■ Supplied data
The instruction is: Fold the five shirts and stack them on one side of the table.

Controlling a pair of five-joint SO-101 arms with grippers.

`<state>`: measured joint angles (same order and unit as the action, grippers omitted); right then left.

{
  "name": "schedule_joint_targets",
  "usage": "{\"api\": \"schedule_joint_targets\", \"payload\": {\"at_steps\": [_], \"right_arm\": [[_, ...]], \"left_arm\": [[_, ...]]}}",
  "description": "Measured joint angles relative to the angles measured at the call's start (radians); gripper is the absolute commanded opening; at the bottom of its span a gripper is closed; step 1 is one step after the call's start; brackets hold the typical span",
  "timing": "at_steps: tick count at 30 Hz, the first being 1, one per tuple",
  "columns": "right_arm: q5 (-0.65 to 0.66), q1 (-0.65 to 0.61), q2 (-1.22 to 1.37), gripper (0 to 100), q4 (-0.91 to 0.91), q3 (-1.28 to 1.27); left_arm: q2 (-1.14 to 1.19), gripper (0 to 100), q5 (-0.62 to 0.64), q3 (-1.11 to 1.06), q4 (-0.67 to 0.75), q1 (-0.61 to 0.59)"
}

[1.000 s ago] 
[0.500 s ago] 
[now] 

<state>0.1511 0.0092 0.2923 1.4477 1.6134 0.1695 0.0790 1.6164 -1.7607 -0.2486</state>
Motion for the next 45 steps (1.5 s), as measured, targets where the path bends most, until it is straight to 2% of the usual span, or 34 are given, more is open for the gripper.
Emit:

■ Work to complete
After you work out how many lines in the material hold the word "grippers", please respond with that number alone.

■ Answer section
2